INSTRUCTIONS TO FOLLOW
Only one stretch of the material below is wanted: everything from the line containing "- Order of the" down to the line containing "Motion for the", both ends included. Repeat it exactly and skip the pictures.

++++ SOURCE DATA ++++

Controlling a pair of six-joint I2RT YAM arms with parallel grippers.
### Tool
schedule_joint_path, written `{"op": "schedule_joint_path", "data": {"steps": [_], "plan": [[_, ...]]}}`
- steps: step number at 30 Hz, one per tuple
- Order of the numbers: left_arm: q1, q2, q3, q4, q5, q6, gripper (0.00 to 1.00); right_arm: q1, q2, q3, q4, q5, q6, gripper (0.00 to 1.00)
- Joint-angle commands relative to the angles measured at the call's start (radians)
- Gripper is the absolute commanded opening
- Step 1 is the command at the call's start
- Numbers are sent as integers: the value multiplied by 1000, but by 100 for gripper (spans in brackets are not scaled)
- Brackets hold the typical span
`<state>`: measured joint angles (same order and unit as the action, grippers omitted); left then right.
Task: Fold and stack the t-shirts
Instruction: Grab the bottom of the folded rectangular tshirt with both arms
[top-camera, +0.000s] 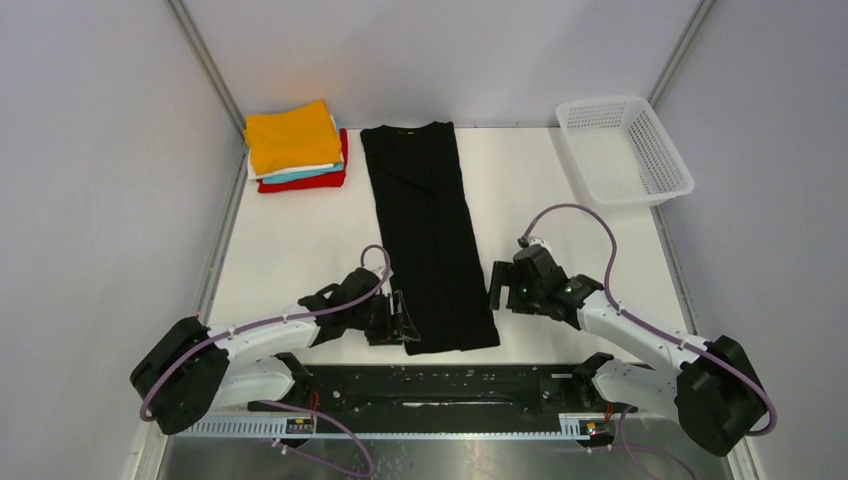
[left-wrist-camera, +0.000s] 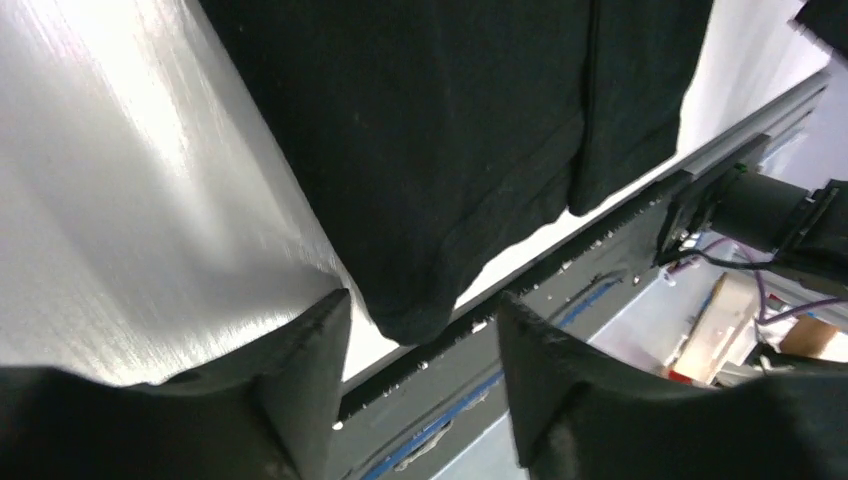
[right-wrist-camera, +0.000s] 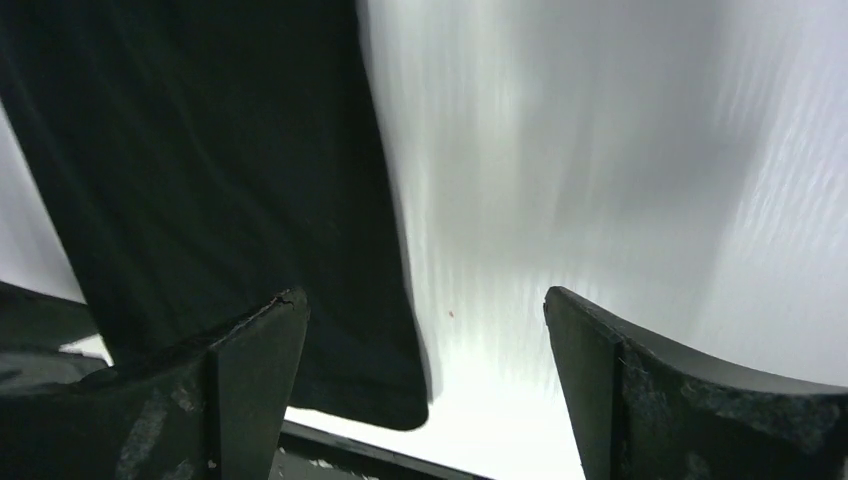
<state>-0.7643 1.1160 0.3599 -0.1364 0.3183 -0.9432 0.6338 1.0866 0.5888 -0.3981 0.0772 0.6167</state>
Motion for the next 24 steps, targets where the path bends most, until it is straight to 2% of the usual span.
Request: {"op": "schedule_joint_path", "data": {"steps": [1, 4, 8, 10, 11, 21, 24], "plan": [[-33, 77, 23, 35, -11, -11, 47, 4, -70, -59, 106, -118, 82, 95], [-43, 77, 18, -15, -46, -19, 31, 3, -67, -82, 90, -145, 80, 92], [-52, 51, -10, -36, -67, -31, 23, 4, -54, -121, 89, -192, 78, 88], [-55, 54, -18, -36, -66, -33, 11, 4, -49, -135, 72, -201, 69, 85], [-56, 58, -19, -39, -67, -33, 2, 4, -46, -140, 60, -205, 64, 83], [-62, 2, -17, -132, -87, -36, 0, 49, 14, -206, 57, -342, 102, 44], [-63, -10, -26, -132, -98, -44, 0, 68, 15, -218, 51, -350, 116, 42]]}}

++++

RESULT OF THE EXERCISE
- Order of the numbers: left_arm: q1, q2, q3, q4, q5, q6, gripper (0.00 to 1.00); right_arm: q1, q2, q3, q4, q5, q6, gripper (0.00 to 1.00)
- Joint-angle commands relative to the angles measured at the call's start (radians)
- Gripper is the absolute commanded opening
- Step 1 is the command at the call's start
- Numbers are sent as integers: the value multiplied by 1000, but by 100 for gripper (spans in brackets are not scaled)
- Brackets hold the typical span
`<state>`: measured joint angles (same order and unit as the action, grippers omitted); left then right.
Task: Fold and stack the t-shirts
Instruction: Grab the bottom of the folded rectangular tshirt with both arms
[top-camera, +0.000s] 
[left-wrist-camera, +0.000s] 
[right-wrist-camera, +0.000s] 
<state>-0.7643 1.1160 0.3599 -0.1364 0.3183 -0.9432 0.6338 1.0866 0.5888 -0.3981 0.0772 0.6167</state>
Motion for the next 24 steps, targets where the path bends most, until it is straight to 2% of the usual span.

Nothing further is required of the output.